=== Exercise ===
Search the listing below for the word "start" and return each line that contains it.

********************

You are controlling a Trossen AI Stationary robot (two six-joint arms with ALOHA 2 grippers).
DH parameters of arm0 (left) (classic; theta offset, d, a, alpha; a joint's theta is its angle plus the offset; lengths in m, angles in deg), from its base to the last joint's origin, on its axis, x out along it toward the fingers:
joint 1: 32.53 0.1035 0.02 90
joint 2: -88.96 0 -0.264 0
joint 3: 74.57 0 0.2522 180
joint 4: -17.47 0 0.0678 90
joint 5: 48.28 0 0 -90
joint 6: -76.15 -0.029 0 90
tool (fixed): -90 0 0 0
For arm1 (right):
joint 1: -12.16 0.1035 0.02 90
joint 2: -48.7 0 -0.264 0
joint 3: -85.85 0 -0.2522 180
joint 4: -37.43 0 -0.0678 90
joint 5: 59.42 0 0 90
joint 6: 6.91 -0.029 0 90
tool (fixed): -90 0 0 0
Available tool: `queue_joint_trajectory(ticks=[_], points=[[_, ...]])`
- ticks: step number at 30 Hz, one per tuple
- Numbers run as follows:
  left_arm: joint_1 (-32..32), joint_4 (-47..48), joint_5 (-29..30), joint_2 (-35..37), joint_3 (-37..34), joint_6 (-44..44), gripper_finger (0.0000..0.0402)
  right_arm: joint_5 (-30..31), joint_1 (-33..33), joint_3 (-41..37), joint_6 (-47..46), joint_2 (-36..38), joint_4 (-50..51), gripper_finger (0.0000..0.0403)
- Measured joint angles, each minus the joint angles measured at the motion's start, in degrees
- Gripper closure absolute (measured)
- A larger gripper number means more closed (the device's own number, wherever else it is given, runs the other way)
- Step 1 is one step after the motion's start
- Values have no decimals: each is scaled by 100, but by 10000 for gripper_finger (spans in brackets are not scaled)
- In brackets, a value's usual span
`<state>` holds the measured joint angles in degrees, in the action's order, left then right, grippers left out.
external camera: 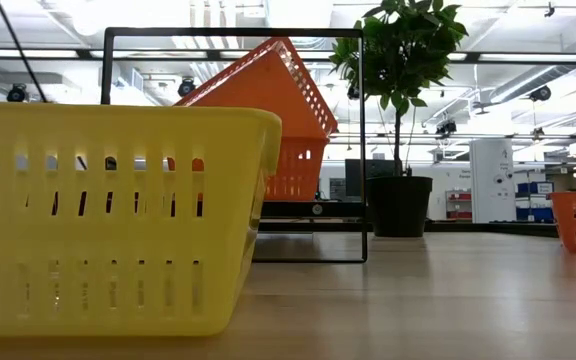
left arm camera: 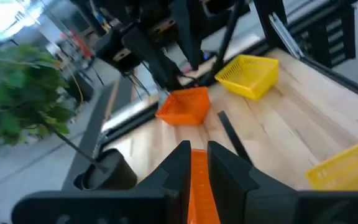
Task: Stack baskets on shelf by color
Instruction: Stack the top orange bin on top of the other orange bin on the shelf
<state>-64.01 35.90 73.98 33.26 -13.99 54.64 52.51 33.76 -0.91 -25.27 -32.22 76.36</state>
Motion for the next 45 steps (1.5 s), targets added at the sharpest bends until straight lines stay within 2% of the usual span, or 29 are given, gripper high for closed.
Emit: queue_joint_trajectory(ticks=[5,11,17,34,41,45], points=[[0,-921,12,738,-687,-460,365,-430,-280,629,18,-299,187,244],[0,-1064,17,1310,-1083,-444,365,-1126,-817,1289,-122,-713,801,241],[0,-1070,17,1432,-1136,-444,365,-2011,-1263,1723,-122,-1220,997,241],[0,-1062,13,1196,-1149,-477,365,-2256,-1477,2819,-122,-2388,1965,241],[0,-1062,12,1204,-1151,-475,365,-2260,-1479,2976,-122,-2636,2325,241],[0,-1062,14,1202,-1153,-477,365,-2483,-1488,2978,-217,-2657,2311,242]])
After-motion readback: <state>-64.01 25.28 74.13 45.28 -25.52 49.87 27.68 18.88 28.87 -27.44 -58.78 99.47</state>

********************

=== Response to the exercise ===
- Measured joint angles, each minus the joint angles measured at the motion's start, in degrees
- Step 1 is one step after the motion's start

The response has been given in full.